Ieri S.D.B. ha patteggiato 8 mesi e 400 euro di multa per appropriazione indebita e truffa aggravate, ma la vicenda va ben oltre i confini giudiziari e processuali. Va da sè che il figlio in questione, un ragazzino di otto anni, è vivo e vegeto ed è proprio per il suo coinvolgimento indiretto nella storia che omettiamo il nome esteso dell’imputata.
Quest’ultima nel febbraio del 2011 aveva stipulato un contratto d’agenzia con la Zima, un’azienda ferrarese che si occupa di sistemi di allarme. Suo compito era quello di procacciare clienti e vendere sistemi di sicurezza. Tutto fila liscio fino a maggio, quando la donna vende due sistemi di allarme ad altrettanti acquirenti, e provvede inoltre alla fornitura di materiale per altri clienti.
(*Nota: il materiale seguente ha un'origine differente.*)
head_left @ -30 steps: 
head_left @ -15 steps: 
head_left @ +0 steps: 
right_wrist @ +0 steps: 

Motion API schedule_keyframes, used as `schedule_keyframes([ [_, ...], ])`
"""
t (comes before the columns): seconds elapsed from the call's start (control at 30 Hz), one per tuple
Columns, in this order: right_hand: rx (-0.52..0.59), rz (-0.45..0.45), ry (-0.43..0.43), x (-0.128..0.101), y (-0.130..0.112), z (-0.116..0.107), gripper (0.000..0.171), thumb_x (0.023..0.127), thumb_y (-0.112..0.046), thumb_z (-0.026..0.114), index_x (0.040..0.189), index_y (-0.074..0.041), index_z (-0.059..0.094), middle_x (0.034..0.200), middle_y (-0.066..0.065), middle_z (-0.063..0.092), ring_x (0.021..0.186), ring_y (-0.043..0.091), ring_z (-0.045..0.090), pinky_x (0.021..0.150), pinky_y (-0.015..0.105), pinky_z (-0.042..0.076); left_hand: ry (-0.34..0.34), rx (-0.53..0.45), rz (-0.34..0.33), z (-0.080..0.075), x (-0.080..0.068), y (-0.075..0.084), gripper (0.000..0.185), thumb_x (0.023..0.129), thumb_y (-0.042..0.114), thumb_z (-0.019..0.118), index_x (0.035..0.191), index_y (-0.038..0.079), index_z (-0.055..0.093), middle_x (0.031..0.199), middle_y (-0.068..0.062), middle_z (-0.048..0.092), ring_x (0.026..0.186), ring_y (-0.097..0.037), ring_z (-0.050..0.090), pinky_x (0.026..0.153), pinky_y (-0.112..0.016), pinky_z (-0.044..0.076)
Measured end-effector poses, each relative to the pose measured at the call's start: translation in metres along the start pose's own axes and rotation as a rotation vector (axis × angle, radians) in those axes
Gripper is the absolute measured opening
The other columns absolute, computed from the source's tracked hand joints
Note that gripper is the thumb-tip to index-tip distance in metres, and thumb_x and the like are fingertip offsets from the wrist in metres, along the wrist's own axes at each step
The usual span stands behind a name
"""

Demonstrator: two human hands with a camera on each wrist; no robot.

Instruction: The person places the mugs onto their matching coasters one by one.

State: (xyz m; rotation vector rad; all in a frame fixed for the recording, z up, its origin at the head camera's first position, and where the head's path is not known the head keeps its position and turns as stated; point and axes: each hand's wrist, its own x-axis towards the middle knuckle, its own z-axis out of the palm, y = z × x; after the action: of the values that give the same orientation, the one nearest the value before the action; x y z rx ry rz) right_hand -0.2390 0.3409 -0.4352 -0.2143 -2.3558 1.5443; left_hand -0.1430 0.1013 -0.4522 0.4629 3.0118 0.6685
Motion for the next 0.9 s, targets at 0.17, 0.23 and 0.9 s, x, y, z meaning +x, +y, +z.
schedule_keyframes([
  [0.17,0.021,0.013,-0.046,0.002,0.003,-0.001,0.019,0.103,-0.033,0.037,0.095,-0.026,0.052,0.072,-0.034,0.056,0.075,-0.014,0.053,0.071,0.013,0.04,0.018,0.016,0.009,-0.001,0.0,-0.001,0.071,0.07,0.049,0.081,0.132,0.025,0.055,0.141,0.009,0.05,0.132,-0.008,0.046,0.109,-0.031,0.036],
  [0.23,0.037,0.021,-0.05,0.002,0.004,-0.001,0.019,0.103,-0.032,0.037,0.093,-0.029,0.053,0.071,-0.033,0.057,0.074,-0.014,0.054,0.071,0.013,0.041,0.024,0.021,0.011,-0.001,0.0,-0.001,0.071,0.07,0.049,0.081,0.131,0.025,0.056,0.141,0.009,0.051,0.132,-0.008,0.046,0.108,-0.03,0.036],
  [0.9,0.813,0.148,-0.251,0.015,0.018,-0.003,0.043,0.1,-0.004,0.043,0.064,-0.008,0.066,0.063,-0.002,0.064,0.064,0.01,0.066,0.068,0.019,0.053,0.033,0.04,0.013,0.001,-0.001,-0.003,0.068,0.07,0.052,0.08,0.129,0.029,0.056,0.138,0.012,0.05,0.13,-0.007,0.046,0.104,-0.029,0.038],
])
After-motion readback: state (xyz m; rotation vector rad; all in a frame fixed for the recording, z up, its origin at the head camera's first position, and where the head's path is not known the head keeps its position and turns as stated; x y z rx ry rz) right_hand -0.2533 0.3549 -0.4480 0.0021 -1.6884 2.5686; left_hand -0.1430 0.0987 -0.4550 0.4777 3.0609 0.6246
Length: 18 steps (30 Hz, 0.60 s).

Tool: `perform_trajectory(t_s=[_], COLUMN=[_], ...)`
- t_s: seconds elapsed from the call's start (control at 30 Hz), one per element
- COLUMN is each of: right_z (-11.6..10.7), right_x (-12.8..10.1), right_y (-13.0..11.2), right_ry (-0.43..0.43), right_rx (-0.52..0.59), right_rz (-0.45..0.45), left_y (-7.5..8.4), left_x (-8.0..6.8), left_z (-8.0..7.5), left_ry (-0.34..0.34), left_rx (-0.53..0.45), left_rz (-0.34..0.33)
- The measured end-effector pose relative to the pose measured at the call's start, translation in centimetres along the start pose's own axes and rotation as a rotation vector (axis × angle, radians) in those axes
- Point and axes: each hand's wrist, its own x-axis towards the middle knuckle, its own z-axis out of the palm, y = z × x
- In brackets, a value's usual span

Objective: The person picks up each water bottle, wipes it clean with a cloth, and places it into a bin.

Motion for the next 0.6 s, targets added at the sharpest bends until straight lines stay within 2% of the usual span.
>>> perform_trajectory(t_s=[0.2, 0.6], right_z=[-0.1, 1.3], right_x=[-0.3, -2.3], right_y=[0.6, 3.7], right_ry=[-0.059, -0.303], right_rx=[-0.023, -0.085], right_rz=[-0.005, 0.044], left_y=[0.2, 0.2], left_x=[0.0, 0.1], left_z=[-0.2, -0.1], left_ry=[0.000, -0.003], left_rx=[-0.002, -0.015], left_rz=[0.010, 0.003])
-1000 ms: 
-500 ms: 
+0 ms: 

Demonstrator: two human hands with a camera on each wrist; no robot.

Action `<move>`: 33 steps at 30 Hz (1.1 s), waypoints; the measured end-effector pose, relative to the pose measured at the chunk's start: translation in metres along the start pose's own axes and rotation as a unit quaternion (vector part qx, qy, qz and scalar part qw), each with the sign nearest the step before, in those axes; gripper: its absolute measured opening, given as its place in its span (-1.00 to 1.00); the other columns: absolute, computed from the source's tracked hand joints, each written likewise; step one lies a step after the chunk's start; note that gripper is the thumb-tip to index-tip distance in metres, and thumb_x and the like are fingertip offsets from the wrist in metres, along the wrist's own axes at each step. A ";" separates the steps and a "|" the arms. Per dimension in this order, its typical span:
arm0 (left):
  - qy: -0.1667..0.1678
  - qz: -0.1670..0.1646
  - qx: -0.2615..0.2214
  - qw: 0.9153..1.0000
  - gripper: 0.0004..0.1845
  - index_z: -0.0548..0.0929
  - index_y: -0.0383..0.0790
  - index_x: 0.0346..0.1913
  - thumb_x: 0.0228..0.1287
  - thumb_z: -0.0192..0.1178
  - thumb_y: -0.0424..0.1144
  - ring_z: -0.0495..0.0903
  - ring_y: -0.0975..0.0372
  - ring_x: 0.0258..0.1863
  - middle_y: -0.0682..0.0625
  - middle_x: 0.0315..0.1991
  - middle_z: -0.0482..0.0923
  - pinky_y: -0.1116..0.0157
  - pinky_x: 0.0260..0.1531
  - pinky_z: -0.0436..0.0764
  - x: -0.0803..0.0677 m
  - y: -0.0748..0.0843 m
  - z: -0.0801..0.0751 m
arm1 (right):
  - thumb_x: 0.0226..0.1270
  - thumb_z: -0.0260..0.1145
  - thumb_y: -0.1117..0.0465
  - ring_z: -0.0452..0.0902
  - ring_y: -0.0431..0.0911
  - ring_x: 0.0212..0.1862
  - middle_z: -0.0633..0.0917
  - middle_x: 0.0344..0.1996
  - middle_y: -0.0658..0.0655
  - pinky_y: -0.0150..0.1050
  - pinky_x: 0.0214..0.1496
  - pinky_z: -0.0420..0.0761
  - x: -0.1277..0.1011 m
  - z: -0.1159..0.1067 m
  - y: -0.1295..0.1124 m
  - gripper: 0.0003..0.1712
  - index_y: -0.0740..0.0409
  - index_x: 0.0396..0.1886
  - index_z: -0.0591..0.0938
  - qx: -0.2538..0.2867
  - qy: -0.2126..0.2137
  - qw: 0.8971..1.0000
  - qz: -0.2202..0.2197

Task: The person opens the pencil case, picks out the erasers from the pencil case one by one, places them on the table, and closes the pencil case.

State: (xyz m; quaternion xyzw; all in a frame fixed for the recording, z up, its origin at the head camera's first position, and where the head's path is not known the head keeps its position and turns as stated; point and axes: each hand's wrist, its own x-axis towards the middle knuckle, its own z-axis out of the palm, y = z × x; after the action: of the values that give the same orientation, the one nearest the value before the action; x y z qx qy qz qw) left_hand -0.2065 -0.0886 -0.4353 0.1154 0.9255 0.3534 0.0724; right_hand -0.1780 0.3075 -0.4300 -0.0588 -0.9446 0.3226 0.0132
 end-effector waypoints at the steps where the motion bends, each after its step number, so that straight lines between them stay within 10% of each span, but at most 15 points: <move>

L’azienda le dà carta bianca, sarà lei a gestire le pratiche, poco più di 5000 euro in tutto: è il 26 maggio. Il 27 però, la donna non si presenta al lavoro e il suo cellulare squilla a vuoto. Lei risponde con un messaggino: il figlio - scrive - ha avuto un incidente alla piscina di via Bacchelli, ha sbattuto la testa ed è stato portato al Sant’Orsola con un grave trauma cranico. I titolari le manifestano vicinanza e solidarietà e il giorno successivo, quando la donna comunica che il figlio “purtroppo è morto”, restano di sasso. Passa ancora qualche giorno e arriva un altro sms: «Abbiamo fatto il funerale, non vedo l’ora di tornare al lavoro e lasciarmi tutto questo alle spalle”. Ma al lavoro, invece, S.D.B.non si farà più vedere, nè risponderà più al telefono.
L’azienda - siamo ormai a fine giugno - si rivolge all’avvocato Luca Morassutto per fare chiarezza. E l’avvocato, svolgendo le sue indagini difensive, ne scopre delle belle. Primo: scandagliando Internet non c’è traccia di notizia di un grave incidente alla piscina Bacchelli nel mese di maggio. Secondo: dall’estratto anagrafico risulta che il bimbo è ancora tra i vivi.
Allibiti e infuriati, tramite il loro legale i titolari della Zima chiedono dunque la restituzione del maltolto e delle chiavi dell’azienda. La donna fa riavere solo le chiavi.
Ma le indagini dell’avvocato Morassutto proseguono, e anche gli accertamenti presso i clienti offrono altri colpi di scena. I due che avevano acquistato i sistemi di allarme avevano saldato e rilasciato regolare fattura, ma la Zima non aveva mai visto nè il denaro nè la ricevuta.
La cliente che avrebbe dovuto ricevere materiale di magazzino, invece, è risultata essere una signora che l’imputata conosceva da tre mesi perché i loro bambini giocavano insieme. E che era ignara di tutto: sul contratto di fornitura il suo cognome era stato riportato storpiato, un “falso” per poter avere un documento da esibire all’azienda e ritirare dal magazzino il materiale E di questo che ne aveva fatto? Semplice, aveva aperto un sito abusivo dell’azienda (che all’epoca non era su internet) e messo in vendita utilizzando l’utenza di un amico.
Con questa scorta di materiale raccolto dalla parte civile, ieri al processo all’imputata non è rimasto che patteggiare, con sospensione della pena subordinata alla restituzione del maltolto.
«Di questa vicenda colpisce non tanto il reato in sè, pur grave, ma la spregiudicatezza e la mancanza di scrupoli dimostrate dell’imputata - commenta l’avvocato Morassutto - Sarà mia cura verificare il risarcimento del danno e, in caso contrario, stimolare il tribunale per applicazione della pena».